"Reframing" sponsorship

Health Progress, Jul/Aug 2001 by Grant, Mary Kathyrn

The Time Has Come to Make Sponsorship Itself a Ministry

Suppose those of us who serve Catholic health care were to begin to think of what we call "sponsorship" as a unique ministry within the church, and to view the role of sponsor as itself a calling? What might happen it we were to intentionally refocus questions concerning the issue in this way, conceptualizing sponsorship as a specialized ministry?

Catholic health care is faced with both problems and enormous opportunities concerning the future of sponsorship, the preferred model of sponsorship, and the identification and formation of the next generation of sponsors. We are in a time that can be both exhilarating and challenging, a time of possibility and a time of letting go. For many of us, this is both a moment of loss of what has been and a giving birth to something new. It is truly a Paschal moment.

Recall for a moment the origin of the terms "sponsor" and "sponsorship." It was as recently as the late 1960s and 1970s that these concepts began to be used. The earliest use by the Catholic health ministry of the "sponsoring body" concept seems to have occurred in 1968; the word "sponsorship" itself has been in popular use only since 1976.1 At that time, "sponsorship" was adopted to describe the relationship between a congregation and its institutional ministries-at a moment in time when this relationship was changing dramatically.

From the 1950s on, many congregations, responding to advice from canon lawyers, incorporated their institutional ministries as separate legal bodies, in order to avoid any potential civil action that otherwise might "pierce the corporate veil." Not only did the congregations create separate corporations for their hospitals, academies, colleges, and universities; they also established separate governing boards (sometimes including lay members) to govern the corporations. This structure erected a wall between the congregation and its institutional works.

Lacking a word to describe this changing relationship, congregations began to use the word "sponsorship." Congregational leaders, when acting in this role, were themselves sometimes referred to as "sponsors." (Because sponsors are juridic personalities, the individuals who represent them are perhaps better described as "sponsor agents.") However, the words "sponsor" and "sponsorship" do not have theological, civil, or canonical roots. As might be expected, because of this lack of precise definition, they have come to mean many different things.

In this article, I use the term "sponsorship" to describe the relationship within the church that situates the canonical responsibility of a juridic person for incorporated apostolic works that are part of a church entity.2 In this usage, all five components are critical: relationship, canonical responsibility, juridic person, incorporated apostolic works, and part of a church entity. Of particular interest are the notions "canonical responsibility" and "incorporated apostolic works." The first phrase differentiates sponsorship in this context from other usages of the term: sacramental sponsors, for example. The second phrase clarifies what is sponsored. Over the years, some confusion has arisen when individual members of religious institutes consider themselves to be sponsors even though they do not hold the canonical responsibility but are in reality members of the sponsoring body generally working within sponsored organizations. In addition, the concept of incorporated apostolic works distinguishes these formally organized ministries from such good works as shelters for the homeless, soup kitchens, and hospitality houses-which are usually not sponsored, incorporated apostolic works.
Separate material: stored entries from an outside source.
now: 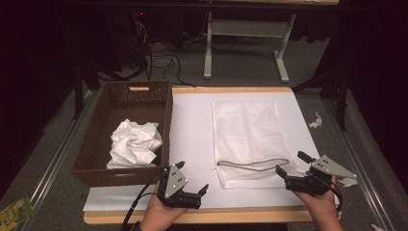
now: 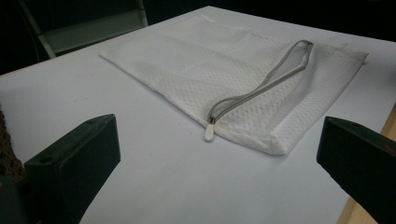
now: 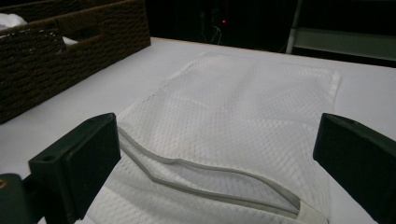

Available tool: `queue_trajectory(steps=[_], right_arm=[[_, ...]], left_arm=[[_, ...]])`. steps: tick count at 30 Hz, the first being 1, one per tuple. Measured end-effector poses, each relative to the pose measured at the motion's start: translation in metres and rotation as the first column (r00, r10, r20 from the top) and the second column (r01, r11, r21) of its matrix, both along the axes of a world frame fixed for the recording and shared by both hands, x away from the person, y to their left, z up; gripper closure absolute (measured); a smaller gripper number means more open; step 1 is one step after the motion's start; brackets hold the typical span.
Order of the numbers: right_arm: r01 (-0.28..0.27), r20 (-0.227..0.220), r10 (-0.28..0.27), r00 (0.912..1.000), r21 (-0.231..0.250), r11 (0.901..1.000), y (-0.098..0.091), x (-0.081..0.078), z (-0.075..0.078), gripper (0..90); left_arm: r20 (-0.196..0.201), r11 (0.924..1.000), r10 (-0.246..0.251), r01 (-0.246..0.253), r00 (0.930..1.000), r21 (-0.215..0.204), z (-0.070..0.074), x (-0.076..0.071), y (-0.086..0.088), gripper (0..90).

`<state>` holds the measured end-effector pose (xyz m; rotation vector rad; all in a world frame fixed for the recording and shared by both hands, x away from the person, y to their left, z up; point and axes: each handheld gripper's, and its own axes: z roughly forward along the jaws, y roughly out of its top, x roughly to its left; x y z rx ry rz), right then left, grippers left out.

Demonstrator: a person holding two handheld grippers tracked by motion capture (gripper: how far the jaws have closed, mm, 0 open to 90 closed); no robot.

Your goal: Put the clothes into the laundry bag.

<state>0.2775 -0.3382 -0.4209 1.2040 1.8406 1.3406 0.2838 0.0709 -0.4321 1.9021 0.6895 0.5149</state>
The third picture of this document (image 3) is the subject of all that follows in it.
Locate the white metal desk frame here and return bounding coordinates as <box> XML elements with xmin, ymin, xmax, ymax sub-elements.
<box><xmin>285</xmin><ymin>0</ymin><xmax>396</xmax><ymax>62</ymax></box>

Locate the black computer tower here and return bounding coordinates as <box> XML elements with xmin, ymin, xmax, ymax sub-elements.
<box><xmin>199</xmin><ymin>6</ymin><xmax>236</xmax><ymax>43</ymax></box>

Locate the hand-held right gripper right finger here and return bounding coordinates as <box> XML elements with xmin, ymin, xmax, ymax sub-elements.
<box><xmin>313</xmin><ymin>113</ymin><xmax>396</xmax><ymax>224</ymax></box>

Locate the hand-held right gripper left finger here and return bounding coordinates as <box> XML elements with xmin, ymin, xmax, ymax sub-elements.
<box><xmin>28</xmin><ymin>112</ymin><xmax>121</xmax><ymax>224</ymax></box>

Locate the brown woven basket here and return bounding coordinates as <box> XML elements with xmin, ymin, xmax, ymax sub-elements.
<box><xmin>0</xmin><ymin>0</ymin><xmax>152</xmax><ymax>125</ymax></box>

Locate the white cloth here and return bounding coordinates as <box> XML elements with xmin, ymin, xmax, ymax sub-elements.
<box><xmin>0</xmin><ymin>12</ymin><xmax>78</xmax><ymax>48</ymax></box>

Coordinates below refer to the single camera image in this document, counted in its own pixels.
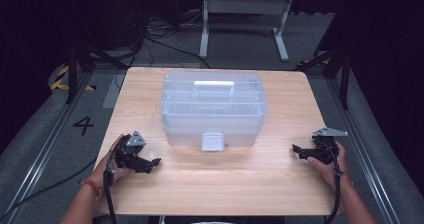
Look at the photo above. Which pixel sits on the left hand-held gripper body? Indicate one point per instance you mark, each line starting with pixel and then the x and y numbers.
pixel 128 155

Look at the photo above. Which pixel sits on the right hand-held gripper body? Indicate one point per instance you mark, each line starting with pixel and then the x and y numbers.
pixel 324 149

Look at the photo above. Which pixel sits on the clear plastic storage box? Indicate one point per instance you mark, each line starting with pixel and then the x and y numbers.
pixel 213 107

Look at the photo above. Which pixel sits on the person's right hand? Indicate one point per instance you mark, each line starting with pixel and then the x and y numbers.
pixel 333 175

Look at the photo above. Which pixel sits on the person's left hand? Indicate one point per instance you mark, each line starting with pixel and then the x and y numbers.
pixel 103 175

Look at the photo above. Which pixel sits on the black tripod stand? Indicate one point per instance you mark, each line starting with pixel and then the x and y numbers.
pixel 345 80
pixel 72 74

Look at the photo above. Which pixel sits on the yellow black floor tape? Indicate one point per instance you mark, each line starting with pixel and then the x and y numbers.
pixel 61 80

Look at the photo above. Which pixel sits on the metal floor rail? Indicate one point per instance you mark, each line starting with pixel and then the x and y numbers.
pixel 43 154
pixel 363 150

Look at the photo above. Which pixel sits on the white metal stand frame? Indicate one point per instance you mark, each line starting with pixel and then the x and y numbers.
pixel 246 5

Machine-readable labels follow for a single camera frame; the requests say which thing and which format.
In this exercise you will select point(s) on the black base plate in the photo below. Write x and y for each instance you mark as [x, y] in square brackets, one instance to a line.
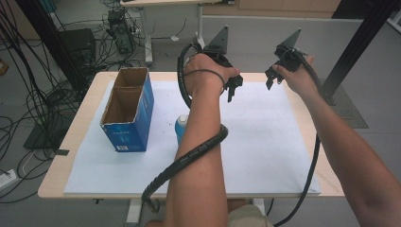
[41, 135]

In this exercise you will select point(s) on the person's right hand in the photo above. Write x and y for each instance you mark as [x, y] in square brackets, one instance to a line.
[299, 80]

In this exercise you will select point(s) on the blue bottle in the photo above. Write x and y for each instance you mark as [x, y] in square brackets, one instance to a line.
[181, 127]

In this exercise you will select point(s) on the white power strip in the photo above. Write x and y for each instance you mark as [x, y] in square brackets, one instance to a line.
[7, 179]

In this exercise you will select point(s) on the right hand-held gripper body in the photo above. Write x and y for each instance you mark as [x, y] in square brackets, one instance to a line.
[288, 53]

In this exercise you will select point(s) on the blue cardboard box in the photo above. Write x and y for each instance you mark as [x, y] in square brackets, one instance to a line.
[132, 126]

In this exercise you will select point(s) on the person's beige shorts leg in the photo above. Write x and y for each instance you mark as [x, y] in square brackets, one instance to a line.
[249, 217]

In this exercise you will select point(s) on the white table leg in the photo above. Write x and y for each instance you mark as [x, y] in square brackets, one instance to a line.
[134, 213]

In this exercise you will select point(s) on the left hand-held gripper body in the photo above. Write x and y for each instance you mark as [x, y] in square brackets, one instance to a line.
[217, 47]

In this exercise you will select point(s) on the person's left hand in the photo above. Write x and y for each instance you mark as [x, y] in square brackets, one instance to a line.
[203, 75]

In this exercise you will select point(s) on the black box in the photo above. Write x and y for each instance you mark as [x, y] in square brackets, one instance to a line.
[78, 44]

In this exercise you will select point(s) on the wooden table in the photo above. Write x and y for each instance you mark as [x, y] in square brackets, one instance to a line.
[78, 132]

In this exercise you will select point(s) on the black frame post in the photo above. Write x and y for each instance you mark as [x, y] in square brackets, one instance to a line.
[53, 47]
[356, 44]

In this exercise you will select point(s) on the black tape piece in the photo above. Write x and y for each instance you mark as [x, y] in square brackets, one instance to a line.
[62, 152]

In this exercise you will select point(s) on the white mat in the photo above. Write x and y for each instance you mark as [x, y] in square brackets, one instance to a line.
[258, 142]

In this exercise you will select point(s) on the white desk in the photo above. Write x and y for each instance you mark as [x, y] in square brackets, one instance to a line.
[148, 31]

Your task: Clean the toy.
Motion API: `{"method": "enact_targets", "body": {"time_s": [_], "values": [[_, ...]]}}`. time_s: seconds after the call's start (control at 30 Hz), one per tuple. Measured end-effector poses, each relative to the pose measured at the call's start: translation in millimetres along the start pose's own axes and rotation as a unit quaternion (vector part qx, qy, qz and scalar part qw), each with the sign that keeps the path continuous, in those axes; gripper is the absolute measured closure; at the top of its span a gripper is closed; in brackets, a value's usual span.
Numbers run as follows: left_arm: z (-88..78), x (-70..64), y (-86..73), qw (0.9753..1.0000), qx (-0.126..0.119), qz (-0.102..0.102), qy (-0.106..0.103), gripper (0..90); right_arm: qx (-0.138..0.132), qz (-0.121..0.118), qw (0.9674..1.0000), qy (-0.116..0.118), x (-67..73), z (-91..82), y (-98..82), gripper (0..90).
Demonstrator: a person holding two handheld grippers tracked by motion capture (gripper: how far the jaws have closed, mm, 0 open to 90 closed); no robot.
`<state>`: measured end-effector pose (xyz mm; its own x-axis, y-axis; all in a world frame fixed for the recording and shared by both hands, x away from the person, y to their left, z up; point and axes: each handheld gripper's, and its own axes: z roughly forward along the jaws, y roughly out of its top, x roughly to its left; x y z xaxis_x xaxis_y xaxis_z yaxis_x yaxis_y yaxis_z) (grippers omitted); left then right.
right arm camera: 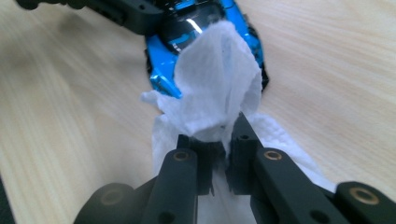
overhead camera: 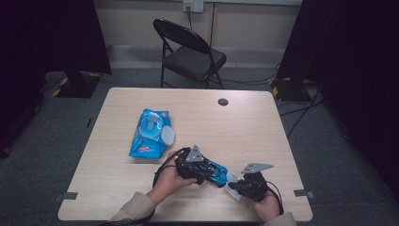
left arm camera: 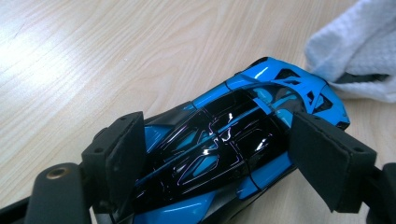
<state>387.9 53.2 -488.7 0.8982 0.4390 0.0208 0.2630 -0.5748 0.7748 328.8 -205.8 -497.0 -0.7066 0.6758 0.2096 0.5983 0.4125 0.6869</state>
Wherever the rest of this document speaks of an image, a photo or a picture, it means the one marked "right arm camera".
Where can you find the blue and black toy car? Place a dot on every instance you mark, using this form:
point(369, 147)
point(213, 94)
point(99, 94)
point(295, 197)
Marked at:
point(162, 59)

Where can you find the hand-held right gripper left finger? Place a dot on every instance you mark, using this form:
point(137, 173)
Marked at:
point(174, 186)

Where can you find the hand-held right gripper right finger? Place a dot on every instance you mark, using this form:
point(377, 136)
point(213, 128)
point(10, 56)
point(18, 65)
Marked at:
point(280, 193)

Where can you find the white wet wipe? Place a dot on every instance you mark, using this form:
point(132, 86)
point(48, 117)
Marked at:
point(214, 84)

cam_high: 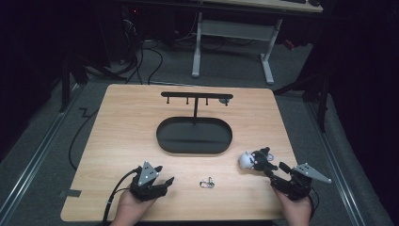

The 1970s, the decade following the Second Vatican Council, was also a time when many religious (in the United States and elsewhere) elected not to serve in institutional ministries, preferring more hands-on service directly with the poor and underserved. The convergence of these two forces-the creation of corporations, on one hand, and the exodus of religious from institutional service, on the other-created both the sponsorship concept and the need for a new lexicon to describe it. Thus the tendency, which persists to this day, to describe congregational leaders as "sponsors" rather than as sponsor agents. Both the concept and its accompanying terminology were born of necessity. Tasks such as exploring sponsorship's theological meaning and establishing qualifications for a sponsor representative were left for another time.

A UNIQUE FORM OF MINISTRY?

Perhaps now is the time to articulate a theology of sponsorship and to recognize sponsorship as a unique form of ministry. We would perceive the sponsor role differently if we were to, first, assign it to specific persons, and, second, recognize it as a specific ministerial calling. Sponsorship would then be seen as a unique responsibility, rather than as one attached to another role, namely congregational leadership or (less frequently) a special appointment. By "reframing" the sponsor role as a unique call, Catholic health care could open the door to a whole new way of thinking about sponsorship. It also would raise questions about how, for example, individuals might respond to that call, how they should prepare to minister in this role, how the rest of us in the ministry might create (or contribute to the creation of) a community of people sharing the responsibilities of sponsorship-and many other questions, as well.